We identified 818 total patients: 36% (292/818) received tagraxofusp, 60% (494/818) received intensive chemotherapy (HyperCVAD, AML and ALL-like, and CHOP), 3% (22/818) received less intensive chemotherapy (azacytidine, venetoclax, or other mild regimes), 1% received pivekimab (10/818). The median age was 61 (range 36-80). Most patients were male and had extensive systemic disease (97%). The OR of CR for tagraxofusp versus intensive chemotherapy using the random effects model was 0.46 (confidence interval(CI)=0.21-1.02, p=0.06, I2=0%), shown in figure 1. Proportions calculated using random effects model (figure 2) were used to determine CR (tagraxofusp 71%, intensive chemotherapy 64%, less intensive chemotherapy 25%), PR (17%, 8%, 31%), NR (23%, 21%, 40%), mortality rate (43%, 30%, 71%), and allo-HSCT rate (51%, 50%, 6%).


From our analysis, the OR of attaining CR between tagraxofusp and chemotherapy was not significant and did not answer the question of which modality has a higher chance of CR. Although it is not possible to draw a direct comparison between the pooled single arm trials, the trend of proportions favored tagraxofusp for obtaining both CR (71% vs 64%) and PR (17% vs 8%). While the mortality rate was higher for tagraxofusp compared to intensive chemotherapy (43% vs 30%), the NR rate (~21%) and the allo-HSCT rate (~50%) were similar.

What is clearly seen is that less intensive therapy had a lower rate of CR (25%) and allo-HSCT (6%), and higher mortality (71%) and failure rates (PR 32%, NR 40%). This may be attributed to the baseline poor functional status of these patients, leading to the selection of less intensive therapy. We can conclude that whenever possible, either tagraxofusp or intensive chemotherapy needs to be used.

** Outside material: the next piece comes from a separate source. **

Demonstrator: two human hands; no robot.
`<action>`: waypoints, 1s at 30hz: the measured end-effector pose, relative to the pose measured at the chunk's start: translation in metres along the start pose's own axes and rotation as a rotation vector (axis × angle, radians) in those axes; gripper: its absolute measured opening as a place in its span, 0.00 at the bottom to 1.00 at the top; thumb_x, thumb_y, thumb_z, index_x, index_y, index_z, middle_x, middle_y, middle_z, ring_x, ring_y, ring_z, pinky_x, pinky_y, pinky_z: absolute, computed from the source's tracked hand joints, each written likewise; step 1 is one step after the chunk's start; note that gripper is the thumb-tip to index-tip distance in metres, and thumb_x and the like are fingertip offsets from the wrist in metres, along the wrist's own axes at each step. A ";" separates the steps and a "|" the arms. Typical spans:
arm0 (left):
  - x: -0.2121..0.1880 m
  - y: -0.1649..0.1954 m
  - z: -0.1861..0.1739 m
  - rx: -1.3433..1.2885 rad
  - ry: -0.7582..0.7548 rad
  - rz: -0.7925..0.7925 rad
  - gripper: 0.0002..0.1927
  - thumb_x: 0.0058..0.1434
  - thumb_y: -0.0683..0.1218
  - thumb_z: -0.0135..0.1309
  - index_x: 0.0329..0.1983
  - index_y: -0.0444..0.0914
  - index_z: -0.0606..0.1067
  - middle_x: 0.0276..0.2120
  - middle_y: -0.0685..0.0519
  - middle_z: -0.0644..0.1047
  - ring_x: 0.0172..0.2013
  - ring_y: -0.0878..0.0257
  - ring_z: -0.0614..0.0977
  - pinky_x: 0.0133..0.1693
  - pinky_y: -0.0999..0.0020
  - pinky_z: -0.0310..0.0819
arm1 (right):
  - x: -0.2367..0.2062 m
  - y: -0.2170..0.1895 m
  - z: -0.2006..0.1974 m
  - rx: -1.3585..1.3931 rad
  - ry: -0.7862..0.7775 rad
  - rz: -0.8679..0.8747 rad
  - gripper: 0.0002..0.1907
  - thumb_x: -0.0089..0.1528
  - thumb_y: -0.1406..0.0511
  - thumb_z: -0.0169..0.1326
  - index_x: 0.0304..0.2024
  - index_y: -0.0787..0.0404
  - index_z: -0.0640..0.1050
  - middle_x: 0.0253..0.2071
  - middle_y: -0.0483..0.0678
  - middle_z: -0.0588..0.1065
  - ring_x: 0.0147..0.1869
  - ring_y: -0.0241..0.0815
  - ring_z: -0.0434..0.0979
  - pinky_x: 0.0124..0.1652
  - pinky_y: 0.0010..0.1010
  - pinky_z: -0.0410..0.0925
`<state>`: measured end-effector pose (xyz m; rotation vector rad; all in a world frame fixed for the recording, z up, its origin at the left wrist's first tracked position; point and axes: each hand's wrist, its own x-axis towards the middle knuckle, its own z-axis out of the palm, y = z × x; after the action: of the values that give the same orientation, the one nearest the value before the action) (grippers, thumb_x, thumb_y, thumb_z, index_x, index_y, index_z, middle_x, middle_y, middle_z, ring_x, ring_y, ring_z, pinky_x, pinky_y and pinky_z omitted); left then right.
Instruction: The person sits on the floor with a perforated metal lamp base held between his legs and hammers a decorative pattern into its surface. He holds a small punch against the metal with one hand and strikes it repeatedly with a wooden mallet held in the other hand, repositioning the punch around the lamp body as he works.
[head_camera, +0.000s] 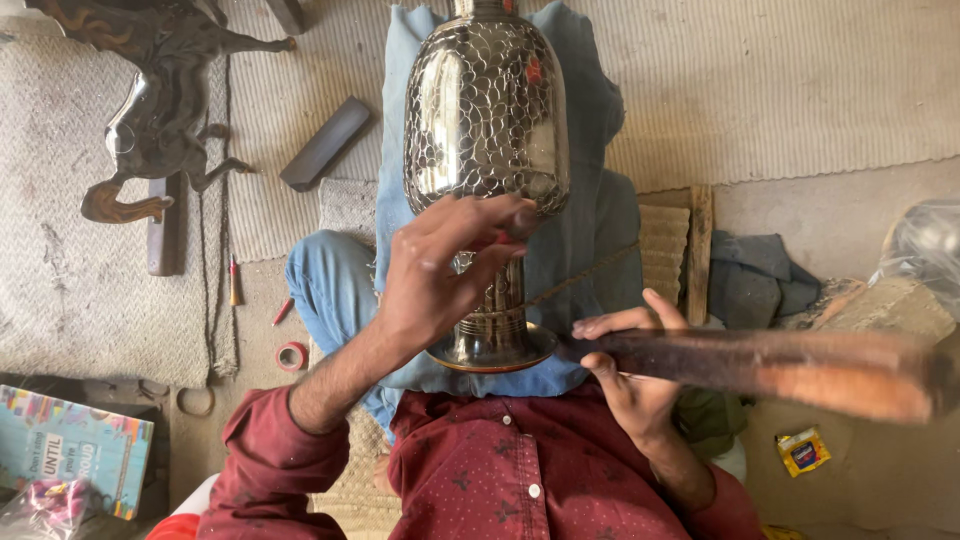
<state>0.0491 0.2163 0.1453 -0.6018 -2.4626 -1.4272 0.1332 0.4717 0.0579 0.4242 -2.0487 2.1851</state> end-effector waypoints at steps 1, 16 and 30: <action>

While our study does not answer the question of whether tagraxofusp or intensive chemotherapy is better as first line therapy for BPDCN, it highlights the fact that controlled data in the literature is sparse and emphasizes the need for further research in this space. Heterogeneity between the studies is a limitation of our analysis. Also, there were only a few studies directly comparing tagraxofusp and chemotherapy. Further research in a prospective, controlled setting will enable performing a more robust systematic review and meta-analysis that may help determine the best initial treatment for this rare disease.

Disclosures: No relevant conflicts of interest to declare.